Der Patient hat die Beweislast
Kommt es aber wie im Fall Vioxx zu einer Marktrücknahme, liegt die volle Beweislast beim potenziell Geschädigten, will er Haftungsansprüche gerichtlich durchzusetzen. „Der Patient muss eigentlich fast alles beweisen, und zwar so klar, dass das Gericht überzeugt ist. Das ist das große Problem“, sagt Rechtsanwalt Kai Miederer aus Berlin, der potenzielle Vioxx-Geschädigte vertritt. Nach einem Urteil des Bundesgerichtshofs (BGH; Az: VI ZR 109/12) in einem Vioxx-Fall vom März dieses Jahres dürften die Chancen auf Entschädigung sogar noch weiter gesunken sein. Denn die Richter führten in ihrem Urteil aus, dass die mit der Novelle des Arzneimittelgesetzes (AMG) im Jahr 2002 eingeführte Beweislasterleichterung zugunsten der Patienten in vielen Fällen wirkungslos bleiben dürfte.

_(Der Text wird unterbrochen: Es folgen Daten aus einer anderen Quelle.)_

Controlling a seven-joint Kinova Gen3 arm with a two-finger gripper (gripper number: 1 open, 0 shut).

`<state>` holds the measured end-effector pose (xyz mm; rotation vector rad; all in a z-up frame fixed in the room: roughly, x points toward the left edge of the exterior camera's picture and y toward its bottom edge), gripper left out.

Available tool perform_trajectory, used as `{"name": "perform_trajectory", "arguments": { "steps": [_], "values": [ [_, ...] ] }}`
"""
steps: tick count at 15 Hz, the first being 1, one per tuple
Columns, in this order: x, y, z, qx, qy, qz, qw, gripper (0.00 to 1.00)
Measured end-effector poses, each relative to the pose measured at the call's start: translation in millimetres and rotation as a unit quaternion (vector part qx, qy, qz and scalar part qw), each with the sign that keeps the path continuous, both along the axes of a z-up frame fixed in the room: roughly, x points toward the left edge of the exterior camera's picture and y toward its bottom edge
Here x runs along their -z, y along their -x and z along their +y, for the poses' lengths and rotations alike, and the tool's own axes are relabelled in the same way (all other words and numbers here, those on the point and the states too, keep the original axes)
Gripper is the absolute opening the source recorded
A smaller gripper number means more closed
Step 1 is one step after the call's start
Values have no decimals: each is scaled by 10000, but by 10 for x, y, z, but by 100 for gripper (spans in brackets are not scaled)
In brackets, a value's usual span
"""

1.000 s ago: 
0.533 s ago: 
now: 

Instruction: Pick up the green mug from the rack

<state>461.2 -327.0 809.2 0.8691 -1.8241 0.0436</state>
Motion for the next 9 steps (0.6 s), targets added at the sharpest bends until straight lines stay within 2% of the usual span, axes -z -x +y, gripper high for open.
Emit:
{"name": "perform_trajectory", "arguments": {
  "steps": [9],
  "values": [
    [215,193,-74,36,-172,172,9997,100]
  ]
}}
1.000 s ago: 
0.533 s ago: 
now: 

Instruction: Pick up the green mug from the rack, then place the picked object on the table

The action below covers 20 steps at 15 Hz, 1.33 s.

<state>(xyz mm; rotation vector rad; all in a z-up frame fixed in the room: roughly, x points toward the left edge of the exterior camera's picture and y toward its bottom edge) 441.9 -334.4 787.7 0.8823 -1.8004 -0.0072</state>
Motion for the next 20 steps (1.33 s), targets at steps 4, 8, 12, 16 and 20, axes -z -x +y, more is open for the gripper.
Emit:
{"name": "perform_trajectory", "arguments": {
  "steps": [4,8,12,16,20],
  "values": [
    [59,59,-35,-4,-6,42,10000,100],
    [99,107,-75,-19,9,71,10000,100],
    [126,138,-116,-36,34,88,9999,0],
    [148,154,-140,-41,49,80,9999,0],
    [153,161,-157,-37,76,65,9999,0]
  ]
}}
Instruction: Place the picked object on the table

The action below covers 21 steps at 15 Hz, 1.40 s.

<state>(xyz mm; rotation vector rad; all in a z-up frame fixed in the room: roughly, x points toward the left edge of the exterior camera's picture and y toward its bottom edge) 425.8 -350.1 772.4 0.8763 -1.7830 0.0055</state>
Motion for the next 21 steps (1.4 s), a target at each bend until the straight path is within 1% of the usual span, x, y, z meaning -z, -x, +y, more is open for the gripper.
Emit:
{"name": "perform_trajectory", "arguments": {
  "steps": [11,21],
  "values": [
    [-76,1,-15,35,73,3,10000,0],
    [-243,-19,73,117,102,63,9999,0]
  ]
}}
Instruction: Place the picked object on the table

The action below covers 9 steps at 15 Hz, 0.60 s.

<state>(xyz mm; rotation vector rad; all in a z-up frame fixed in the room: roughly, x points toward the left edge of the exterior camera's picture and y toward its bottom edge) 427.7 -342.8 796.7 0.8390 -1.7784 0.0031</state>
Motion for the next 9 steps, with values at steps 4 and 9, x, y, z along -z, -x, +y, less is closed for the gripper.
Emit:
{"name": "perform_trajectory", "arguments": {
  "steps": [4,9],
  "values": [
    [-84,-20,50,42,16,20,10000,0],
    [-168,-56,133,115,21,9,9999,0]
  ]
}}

So sieht die Neuregelung des AMG in § 84 Abs. 2 zwar vor, dass Patienten auf Grundlage einer reinen Kausalitätsvermutung Haftungsansprüche geltend machen können. Darüber hinaus hat der Gesetzgeber ihnen einen Auskunftsanspruch gegenüber den Herstellern und den Zulassungs- und Überwachungsbehörden eingeräumt. Da das Gesetz den pharmazeutischen Unternehmen aber zugleich das Recht zugesteht, die Kausalitätsvermutung wieder auszuhebeln, wenn diese nur eine mögliche andere Schadensursache benennen können, verkommt nach Meinung des Berliner Medizinrechtsanwalts Jörg Heynemann der Haftungsanspruch zum zahnlosen Tiger.
„Die Neuregelung des § 84 AMG ist im Ergebnis eine Nullnummer, denn die Beweiserleichterung läuft damit faktisch ins Leere“, sagt Heynemann, der zahlreiche Vioxx-Geschädigte vertreten hat. Für den Anwalt steht fest: „Die AMG-Reform ist auf ganzer Linie gescheitert.“ Vor dem Hintergrund der neuen Rechtslage könne ein haftungsrechtlich spezialisierter Medizinrechtsanwalt die Geltendmachung von Haftungsansprüchen aufgrund von Arzneimittelschäden nach § 84 Arzneimittelgesetz nur noch in Ausnahmefällen empfehlen, wenn keine andere Ursache als die Schädigung durch ein Arzneimittel denkbar ist, wie etwa bei Blutkonserven.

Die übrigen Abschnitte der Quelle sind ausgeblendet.